Producer price index (PPI) growth slowed to 10.1% YoY in March from 18.2% YoY in February. The main reason for the strong year-on-year decline in PPI inflation is the very high reference base. In March 2022, producer prices rose 6.6% MoM, with prices in the division that includes refined petroleum products rising more than 30% MoM. Compared to February, producer prices declined by 0.8% in March 2023. This was the fifth consecutive month of monthly price declines in manufacturing. Prices in the energy and power generation section also fell markedly (-3.4% MoM).

The slump in orders is particularly evident in the case of exports, the fastest decline since November, primarily linked to the worsening situation in Europe. Companies surveyed indicated that demand was still affected by high prices and general uncertainty. Manufacturers continued to cut jobs. At the same time, purchases fell at the fastest pace in three months, as companies preferred to use up accumulated inventory.
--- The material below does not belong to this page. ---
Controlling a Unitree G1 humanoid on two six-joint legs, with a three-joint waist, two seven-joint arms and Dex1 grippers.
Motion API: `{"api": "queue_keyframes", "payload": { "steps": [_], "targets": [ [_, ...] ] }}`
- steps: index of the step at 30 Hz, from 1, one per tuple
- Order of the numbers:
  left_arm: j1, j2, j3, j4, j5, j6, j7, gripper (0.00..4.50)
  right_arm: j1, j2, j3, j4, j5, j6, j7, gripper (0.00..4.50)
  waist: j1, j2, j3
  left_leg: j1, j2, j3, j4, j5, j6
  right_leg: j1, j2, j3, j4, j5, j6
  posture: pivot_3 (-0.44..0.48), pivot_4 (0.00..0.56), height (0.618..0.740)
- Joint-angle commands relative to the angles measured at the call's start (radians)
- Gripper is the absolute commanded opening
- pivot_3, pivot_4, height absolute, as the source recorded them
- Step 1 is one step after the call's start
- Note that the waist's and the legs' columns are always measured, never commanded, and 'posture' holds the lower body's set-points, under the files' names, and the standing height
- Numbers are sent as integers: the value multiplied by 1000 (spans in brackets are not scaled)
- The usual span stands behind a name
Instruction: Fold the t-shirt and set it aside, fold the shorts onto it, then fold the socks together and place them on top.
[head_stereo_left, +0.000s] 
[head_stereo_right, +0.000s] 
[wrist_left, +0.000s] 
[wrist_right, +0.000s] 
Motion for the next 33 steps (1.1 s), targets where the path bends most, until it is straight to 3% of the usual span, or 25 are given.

The picture emerging from the March data shows a still-tight labour market, although with signs of gradual cooling. The decline in employment, however, is not large enough to ease the pressure on wage increases.

The Central Statistical Office of Poland revised the preliminary March inflation estimate to 16.1% year-on-year. Prices of goods declined to 17.1% YoY (from 20.2% in February), while services prices remained stable at 13.3% YoY. This is due to the upward pressure of other costs (including energy) and wages against downside pressure coming from weak demand.

The decline of yearly CPI inflation in March was mainly linked to energy-related factors. The annual inflation of house energy prices decreased (26.0% YoY vs. 31.1% YoY respectively). At the same time, upward pressure on food prices persists. Food and non-alcoholic beverages were 24.0% more expensive in March than a year ago, and the annual rate of increase remained exactly the same as in February. Vegetables became more expensive by 7% month-on-month. Increases in the prices of clothing and footwear (5.0% MoM) and home furnishings (1.4% MoM) are also noteworthy.

the context is odd

Despite the strong deceleration of the economy and the disinflation trend that has begun, ING does not share market expectations for interest rate cuts before the end of this year. The trajectory of core inflation points to strong persistence in price increases, which will require interest rates to remain at their current high levels for an extended period of time. The decline in core inflation will be relatively slow and will keep CPI at around 9% YoY. Therefore, the first-rate cuts are likely to take place at the end of the third quarter of next year.

Precondition is the decline in the annual dynamics of fuel and energy prices. However, further price declines towards the National Bank of Poland (NBP) target of 2.5% YoY will become increasingly difficult. The process of passing higher costs on to retail prices continues, despite signs of a clear deterioration in consumer demand. And even two-quarters of consumption contraction was not enough to tame core CPI.